No-deal Brexit could send food prices soaring, Bank of England warns

Bank of England Governor Mark Carney has said the price of food could go up by 10% if Britain left the EU with no deal

Bank of England Governor Mark Carney has said the price of food could go up by 10% if Britain left the EU with no deal

In the most extreme no-deal scenario, he said shopping bills could rise by up to 10%, but even in an orderly no-deal withdrawal, with a transition period, he said grocery prices could rise by 6%.

The main takeaway should be that the BOE found that United Kingdom banks could withstand any outcome, he said, adding there is a low probability of the worst-case Brexit scenario materializing.Responding to criticism of the publication, Carney said that's an "unfair" attack. "We didn't just stay up all night and write a letter to the Treasury Committee", Carney told lawmakers at a hearing in parliament.

But he told lawmakers that the price of food could go up by 10% if Britain left the European Union with no deal and no mitigating arrangements to avoid chaos at the country's ports.

The Bank had already warned last week that a disorderly Brexit could push the United Kingdom towards the biggest slump in modern memory, with the economy shrinking by 8%, house prices crashing 30%, unemployment almost doubling and inflation spiralling to 6.5%.

Mr Carney said they had put a lot of work into the assessments: "There's no exam crisis".

Former Bank of England Governor Mervyn King
Former Bank of England Governor Mervyn King

Mr Carney was asked by MPs to describe some of the ways in which this might affect ordinary consumers.

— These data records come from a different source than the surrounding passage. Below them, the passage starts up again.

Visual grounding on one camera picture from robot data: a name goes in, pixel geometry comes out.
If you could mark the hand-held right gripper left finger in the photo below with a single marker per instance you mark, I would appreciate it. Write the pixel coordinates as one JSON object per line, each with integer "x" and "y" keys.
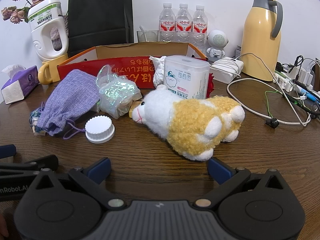
{"x": 100, "y": 168}

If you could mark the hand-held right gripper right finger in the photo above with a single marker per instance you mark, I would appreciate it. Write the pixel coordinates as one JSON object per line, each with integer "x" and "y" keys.
{"x": 220, "y": 171}

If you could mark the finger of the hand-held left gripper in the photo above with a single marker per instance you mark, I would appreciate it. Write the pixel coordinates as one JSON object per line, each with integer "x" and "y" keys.
{"x": 37, "y": 163}
{"x": 7, "y": 151}

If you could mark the white ribbed bottle cap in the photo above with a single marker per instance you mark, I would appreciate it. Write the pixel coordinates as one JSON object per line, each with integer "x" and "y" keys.
{"x": 98, "y": 130}

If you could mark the blue patterned small packet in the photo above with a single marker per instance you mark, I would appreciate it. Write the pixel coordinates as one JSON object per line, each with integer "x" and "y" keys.
{"x": 35, "y": 121}

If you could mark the white and yellow plush toy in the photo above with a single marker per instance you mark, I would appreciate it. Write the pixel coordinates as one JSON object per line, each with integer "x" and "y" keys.
{"x": 190, "y": 122}

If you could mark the small yellow block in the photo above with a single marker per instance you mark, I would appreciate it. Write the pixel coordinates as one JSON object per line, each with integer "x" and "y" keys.
{"x": 133, "y": 110}

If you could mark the iridescent plastic bag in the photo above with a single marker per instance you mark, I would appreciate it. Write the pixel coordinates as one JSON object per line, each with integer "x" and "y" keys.
{"x": 117, "y": 92}

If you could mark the white cotton swab box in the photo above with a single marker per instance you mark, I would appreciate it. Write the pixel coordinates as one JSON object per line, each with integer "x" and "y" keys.
{"x": 187, "y": 75}

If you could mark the red cardboard box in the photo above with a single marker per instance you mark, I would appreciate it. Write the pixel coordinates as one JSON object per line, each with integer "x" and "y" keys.
{"x": 120, "y": 67}

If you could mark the white tissue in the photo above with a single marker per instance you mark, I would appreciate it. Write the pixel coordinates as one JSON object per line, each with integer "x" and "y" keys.
{"x": 157, "y": 75}

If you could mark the purple tissue box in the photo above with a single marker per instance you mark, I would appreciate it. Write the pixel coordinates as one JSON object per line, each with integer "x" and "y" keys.
{"x": 22, "y": 82}

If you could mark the yellow mug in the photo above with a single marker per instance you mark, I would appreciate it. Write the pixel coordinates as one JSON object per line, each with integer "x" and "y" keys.
{"x": 51, "y": 68}

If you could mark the white power adapter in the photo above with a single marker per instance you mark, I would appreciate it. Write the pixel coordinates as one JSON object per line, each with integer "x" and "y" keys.
{"x": 225, "y": 70}

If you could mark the white power strip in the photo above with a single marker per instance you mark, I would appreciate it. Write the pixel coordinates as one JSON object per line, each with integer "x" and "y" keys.
{"x": 285, "y": 85}

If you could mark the blue pen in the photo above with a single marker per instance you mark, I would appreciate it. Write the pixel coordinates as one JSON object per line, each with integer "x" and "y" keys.
{"x": 306, "y": 93}

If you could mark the grey small box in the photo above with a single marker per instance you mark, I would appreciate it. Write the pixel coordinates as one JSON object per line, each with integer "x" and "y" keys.
{"x": 238, "y": 52}

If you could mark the white astronaut speaker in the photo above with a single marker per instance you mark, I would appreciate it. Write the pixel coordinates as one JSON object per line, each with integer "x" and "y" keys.
{"x": 217, "y": 40}

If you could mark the yellow thermos jug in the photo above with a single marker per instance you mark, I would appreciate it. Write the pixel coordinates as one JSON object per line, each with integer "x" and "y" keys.
{"x": 260, "y": 42}

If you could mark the white detergent bottle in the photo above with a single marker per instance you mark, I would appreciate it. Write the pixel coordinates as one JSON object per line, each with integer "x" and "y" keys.
{"x": 45, "y": 17}

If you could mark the clear glass cup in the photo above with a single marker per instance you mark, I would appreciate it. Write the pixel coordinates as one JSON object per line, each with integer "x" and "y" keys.
{"x": 150, "y": 36}

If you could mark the clear water bottle red label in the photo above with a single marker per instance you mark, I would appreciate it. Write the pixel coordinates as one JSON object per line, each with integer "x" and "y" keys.
{"x": 200, "y": 27}
{"x": 167, "y": 25}
{"x": 184, "y": 25}

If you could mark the black paper bag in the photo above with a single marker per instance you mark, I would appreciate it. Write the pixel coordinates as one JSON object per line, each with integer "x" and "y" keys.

Mark Carney stressed the worst-case scenarios were "low-probability events in the context of Brexit" which the central bank needed to consider to make sure Britain's banking system could withstand any Brexit shocks. "You asked for something that we had and we brought it and gave it to you", he said.

He said: "What Rees-Mogg did was contemptuous of parliament, in suggesting that you weren't being straightforward with this committee".

"We would not be comfortable...outsourcing supervision of this incredibly complex, incredibly important financial sector", he said.